We do not communicate personal data collected from this website following its consultation to recipients or categories of recipients.
Apart from what is specified above, the data collected by this website during its operation are stored for the time strictly necessary for the activities specified. The data will be deleted or anonymized at the expiry date unless there are no other purposes for storing the same. For analytics purposes (statistics), we use Matomo but on the condition that you have agreed to this by providing consent once you have reached this site.
The data controller, the administrator of Lemmy’s instance, does not transfer data outside the European Economic Area (EEA) if Lemmy is installed on the server located within the European Economic Area.
We feel it is appropriate to clarify this further.
Users registered on an instance are always solely responsible for their activities by creating communities or publishing posts or comments.

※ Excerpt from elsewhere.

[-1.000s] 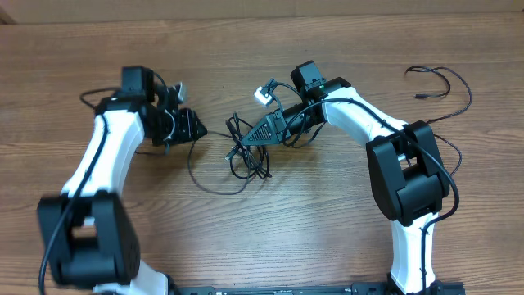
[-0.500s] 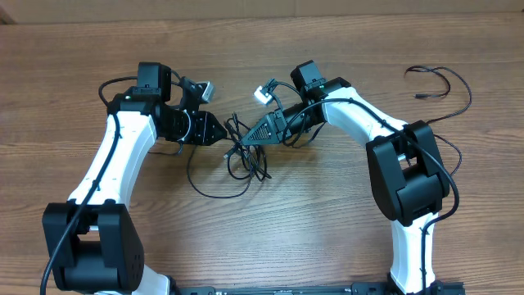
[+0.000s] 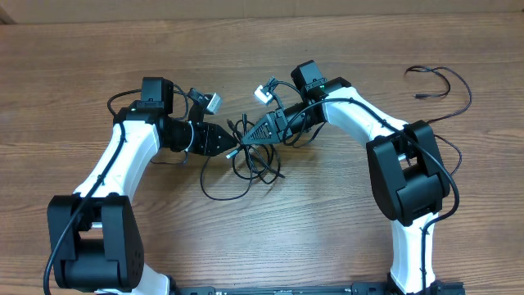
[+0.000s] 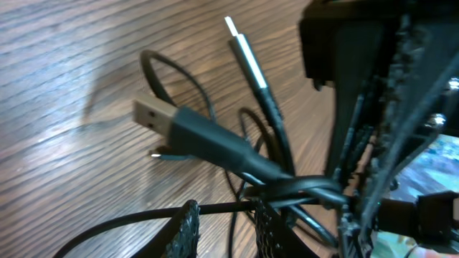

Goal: Untangle cables

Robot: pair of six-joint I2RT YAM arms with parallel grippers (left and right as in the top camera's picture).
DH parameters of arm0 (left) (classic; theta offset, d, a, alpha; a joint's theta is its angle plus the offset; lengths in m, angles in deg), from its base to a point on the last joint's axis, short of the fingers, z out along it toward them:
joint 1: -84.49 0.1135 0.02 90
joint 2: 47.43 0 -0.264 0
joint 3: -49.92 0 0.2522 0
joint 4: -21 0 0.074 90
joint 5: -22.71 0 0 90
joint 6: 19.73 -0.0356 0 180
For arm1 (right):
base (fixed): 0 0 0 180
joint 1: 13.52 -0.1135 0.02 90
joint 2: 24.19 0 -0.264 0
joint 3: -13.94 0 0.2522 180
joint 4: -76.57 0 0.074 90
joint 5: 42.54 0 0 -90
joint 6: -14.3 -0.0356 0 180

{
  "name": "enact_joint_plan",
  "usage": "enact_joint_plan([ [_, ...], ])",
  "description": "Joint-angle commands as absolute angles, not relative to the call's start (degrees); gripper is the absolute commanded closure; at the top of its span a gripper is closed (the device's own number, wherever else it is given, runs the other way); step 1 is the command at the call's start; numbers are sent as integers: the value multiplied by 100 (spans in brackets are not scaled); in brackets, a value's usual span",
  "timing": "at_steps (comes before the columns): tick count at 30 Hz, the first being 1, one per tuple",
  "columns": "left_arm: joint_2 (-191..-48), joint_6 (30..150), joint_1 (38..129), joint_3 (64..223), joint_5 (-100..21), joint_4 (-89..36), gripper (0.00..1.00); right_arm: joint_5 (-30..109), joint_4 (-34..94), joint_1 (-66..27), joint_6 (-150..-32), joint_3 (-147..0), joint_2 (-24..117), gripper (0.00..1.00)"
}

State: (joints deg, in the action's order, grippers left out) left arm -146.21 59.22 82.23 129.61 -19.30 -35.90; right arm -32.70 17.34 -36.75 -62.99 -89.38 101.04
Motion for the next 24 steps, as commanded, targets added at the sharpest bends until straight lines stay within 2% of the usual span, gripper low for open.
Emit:
enact_joint_plan([
  [1,-14698,5518,8203,12887,-1253,-3557,72,-3541,1771,-3659,-6238,-8977,10007,96],
  [9,-14709,5629,8188,12876,-1131,-3286,71,-3592,1819,-3666,-6236,-8977,10007,96],
  [16,-14718,6344,8074,12684,-1203,-2458,69,-3839,1878,-3666,-6236,-8977,10007,96],
  [24,-14718,7186,8028,12435,-1329,-1516,72,-3841,1876,-3694,-6234,-8977,10007,96],
])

There is no transfer outside the SEE when registered users on an instance within the same EEA perform activities on the same server (instance). For example, our instance (https://community.nicfab.it) is located in Italy and thus within the EEA. If users registered on our instance perform activities on our server, there is no data transfer outside the EEA. Similarly, there is no data transfer outside the EEA even if registered users on our instance subscribe, publish posts, or comments on other instances - for example - located outside the EEA. Indeed, in the latter case, our instance administrator can access the logs and see only the domain (and thus not even the full URL of the community on which activities are performed) and its IP address. No further user data is transferred outside the EEA by the administrator or automatically by the Lemmy platform. The user should be aware that their username in the form “@username@domainofcommunity” (e.g., in our case, @firstname.lastname@example.org) will be visible in the community in which they have intervened (e.g., to publish posts or comments).

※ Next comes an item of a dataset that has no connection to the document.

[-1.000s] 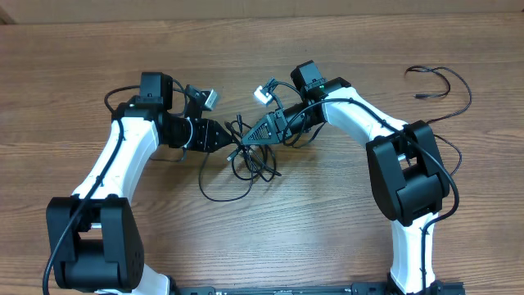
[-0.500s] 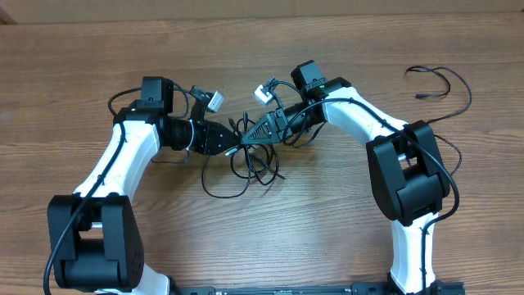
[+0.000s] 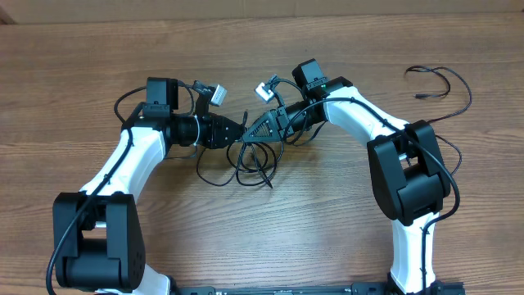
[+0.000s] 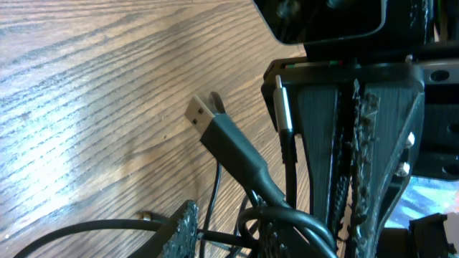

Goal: Untangle cables

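A tangle of black cables (image 3: pixel 255 156) lies mid-table, partly lifted. My right gripper (image 3: pixel 250 138) is shut on a bunch of its strands, and its dark ribbed fingers (image 4: pixel 323 143) fill the right of the left wrist view. A USB-A plug (image 4: pixel 208 118) and a thin metal plug (image 4: pixel 281 107) stick up beside them. My left gripper (image 3: pixel 239 133) meets the right one tip to tip. It (image 4: pixel 226 218) stands open with one thin strand crossing the gap. Loops hang down to the table (image 3: pixel 217 174).
A separate black cable (image 3: pixel 442 86) lies loose at the far right of the wooden table (image 3: pixel 344 238). White connectors (image 3: pixel 264 92) on the arms' own wiring sit just behind the two wrists.
My left gripper has moved right and a little toward the back, up against the right gripper's tip. The USB-A plug now shows closer and higher in the left wrist view. The right arm has not moved.
My left gripper was shut and low over the table, left of the tangle. Then it stood open farther back, facing the tangle with a strand across its gap. It was then closer, and now it touches the right gripper's tip. The right gripper held the bunch throughout.
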Robot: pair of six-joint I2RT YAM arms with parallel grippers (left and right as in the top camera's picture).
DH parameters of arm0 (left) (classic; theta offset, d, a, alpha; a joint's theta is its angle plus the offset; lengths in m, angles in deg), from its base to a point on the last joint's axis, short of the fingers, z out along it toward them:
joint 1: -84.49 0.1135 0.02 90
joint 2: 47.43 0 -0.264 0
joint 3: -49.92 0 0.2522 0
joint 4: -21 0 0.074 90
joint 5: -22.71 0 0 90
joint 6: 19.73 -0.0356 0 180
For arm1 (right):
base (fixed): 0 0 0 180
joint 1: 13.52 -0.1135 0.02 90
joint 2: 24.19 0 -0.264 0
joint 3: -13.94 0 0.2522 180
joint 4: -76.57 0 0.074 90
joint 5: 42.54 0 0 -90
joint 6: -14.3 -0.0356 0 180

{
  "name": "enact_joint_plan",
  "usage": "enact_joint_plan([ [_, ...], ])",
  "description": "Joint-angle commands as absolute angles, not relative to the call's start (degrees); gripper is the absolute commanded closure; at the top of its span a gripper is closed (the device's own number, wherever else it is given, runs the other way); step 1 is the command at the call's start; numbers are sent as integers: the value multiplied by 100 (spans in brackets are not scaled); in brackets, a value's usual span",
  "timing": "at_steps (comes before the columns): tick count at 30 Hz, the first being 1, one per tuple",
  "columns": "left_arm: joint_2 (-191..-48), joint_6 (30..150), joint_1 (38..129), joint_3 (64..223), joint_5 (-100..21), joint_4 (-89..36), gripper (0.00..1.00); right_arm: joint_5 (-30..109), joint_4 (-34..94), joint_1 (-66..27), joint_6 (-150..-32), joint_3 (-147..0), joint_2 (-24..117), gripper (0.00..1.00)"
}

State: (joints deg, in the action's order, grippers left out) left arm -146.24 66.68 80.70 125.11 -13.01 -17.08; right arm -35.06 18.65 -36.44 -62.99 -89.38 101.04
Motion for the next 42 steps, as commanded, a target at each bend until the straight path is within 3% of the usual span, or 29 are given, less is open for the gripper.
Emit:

There will be no transfer of data outside the EEA even if the user intends to create a community on the existing Lemmy instance within the same EEA.
All of this is because it is a proper function of the fediverse’s system and the ActivityPub protocol used by Lemmy.
Visitors’ or users’ data are processed lawfully and correctly by adopting appropriate security measures to prevent unauthorized access, disclosure, modification, or unauthorized destruction of data. Your data in the communication session with this website are protected by a Secure Sockets Layer (SSL) certificate that uses a cryptographic presentation protocol, encrypting the information.
Users (data subject) of this website may exercise the rights according to Articles 15 to 22 of EU Regulation 2016/679. You can lodge all requests to exercise these rights by writing to privacy [at] nicfab.it
Whether a data subject considers that the processing of personal data relating to them as performed via this website infringes the Regulation, they have the right to lodge a complaint with the Garante according to Article 77 of the EU Regulation 2016/679.